## TASK PROMPT
The result should be a verbatim copy of the whole listing.
══ PROVIDED DATA ══
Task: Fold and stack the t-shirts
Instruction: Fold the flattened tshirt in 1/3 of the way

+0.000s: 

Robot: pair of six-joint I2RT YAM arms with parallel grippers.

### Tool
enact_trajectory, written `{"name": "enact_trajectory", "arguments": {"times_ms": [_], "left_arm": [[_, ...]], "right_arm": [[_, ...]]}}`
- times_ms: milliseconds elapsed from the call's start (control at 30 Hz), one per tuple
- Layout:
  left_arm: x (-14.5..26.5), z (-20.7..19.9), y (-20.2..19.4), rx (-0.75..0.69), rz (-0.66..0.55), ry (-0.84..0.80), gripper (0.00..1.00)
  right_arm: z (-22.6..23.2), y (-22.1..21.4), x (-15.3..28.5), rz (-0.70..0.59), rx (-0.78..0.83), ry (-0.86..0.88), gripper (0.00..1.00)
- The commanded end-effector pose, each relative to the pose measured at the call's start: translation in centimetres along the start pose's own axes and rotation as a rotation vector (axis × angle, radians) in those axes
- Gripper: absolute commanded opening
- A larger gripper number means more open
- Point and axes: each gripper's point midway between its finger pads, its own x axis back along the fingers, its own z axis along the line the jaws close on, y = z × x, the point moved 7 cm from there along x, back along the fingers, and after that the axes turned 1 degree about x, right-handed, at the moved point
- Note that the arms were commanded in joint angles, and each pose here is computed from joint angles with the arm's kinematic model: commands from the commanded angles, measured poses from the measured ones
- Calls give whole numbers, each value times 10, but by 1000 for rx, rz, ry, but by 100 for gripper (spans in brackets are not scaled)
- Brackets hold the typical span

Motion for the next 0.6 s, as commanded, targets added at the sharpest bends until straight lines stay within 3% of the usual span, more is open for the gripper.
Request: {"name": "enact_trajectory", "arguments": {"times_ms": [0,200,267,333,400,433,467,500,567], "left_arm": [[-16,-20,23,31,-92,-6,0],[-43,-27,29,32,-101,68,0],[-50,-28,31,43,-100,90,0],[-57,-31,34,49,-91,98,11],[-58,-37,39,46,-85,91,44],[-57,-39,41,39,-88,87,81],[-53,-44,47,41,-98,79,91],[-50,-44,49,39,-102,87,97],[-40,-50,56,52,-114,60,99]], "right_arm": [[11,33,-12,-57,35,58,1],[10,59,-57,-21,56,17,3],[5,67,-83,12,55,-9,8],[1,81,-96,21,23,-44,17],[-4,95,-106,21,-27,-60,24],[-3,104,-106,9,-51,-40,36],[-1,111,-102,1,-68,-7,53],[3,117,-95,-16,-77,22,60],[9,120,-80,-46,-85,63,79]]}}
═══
## ANSWER BELOW
Task: Fold and stack the t-shirts
Instruction: Fold the flattened tshirt in 1/3 of the way

+0.000s: 

Robot: pair of six-joint I2RT YAM arms with parallel grippers.

### Tool
enact_trajectory, written `{"name": "enact_trajectory", "arguments": {"times_ms": [_], "left_arm": [[_, ...]], "right_arm": [[_, ...]]}}`
- times_ms: milliseconds elapsed from the call's start (control at 30 Hz), one per tuple
- Layout:
  left_arm: x (-14.5..26.5), z (-20.7..19.9), y (-20.2..19.4), rx (-0.75..0.69), rz (-0.66..0.55), ry (-0.84..0.80), gripper (0.00..1.00)
  right_arm: z (-22.6..23.2), y (-22.1..21.4), x (-15.3..28.5), rz (-0.70..0.59), rx (-0.78..0.83), ry (-0.86..0.88), gripper (0.00..1.00)
- The commanded end-effector pose, each relative to the pose measured at the call's start: translation in centimetres along the start pose's own axes and rotation as a rotation vector (axis × angle, radians) in those axes
- Gripper: absolute commanded opening
- A larger gripper number means more open
- Point and axes: each gripper's point midway between its finger pads, its own x axis back along the fingers, its own z axis along the line the jaws close on, y = z × x, the point moved 7 cm from there along x, back along the fingers, and after that the axes turned 1 degree about x, right-handed, at the moved point
- Note that the arms were commanded in joint angles, and each pose here is computed from joint angles with the arm's kinematic model: commands from the commanded angles, measured poses from the measured ones
- Calls give whole numbers, each value times 10, but by 1000 for rx, rz, ry, but by 100 for gripper (spans in brackets are not scaled)
- Brackets hold the typical span

Motion for the next 0.6 s, as commanded, targets added at the sharpest bends until straight lines stay within 3% of the usual span, more is open for the gripper.
Request: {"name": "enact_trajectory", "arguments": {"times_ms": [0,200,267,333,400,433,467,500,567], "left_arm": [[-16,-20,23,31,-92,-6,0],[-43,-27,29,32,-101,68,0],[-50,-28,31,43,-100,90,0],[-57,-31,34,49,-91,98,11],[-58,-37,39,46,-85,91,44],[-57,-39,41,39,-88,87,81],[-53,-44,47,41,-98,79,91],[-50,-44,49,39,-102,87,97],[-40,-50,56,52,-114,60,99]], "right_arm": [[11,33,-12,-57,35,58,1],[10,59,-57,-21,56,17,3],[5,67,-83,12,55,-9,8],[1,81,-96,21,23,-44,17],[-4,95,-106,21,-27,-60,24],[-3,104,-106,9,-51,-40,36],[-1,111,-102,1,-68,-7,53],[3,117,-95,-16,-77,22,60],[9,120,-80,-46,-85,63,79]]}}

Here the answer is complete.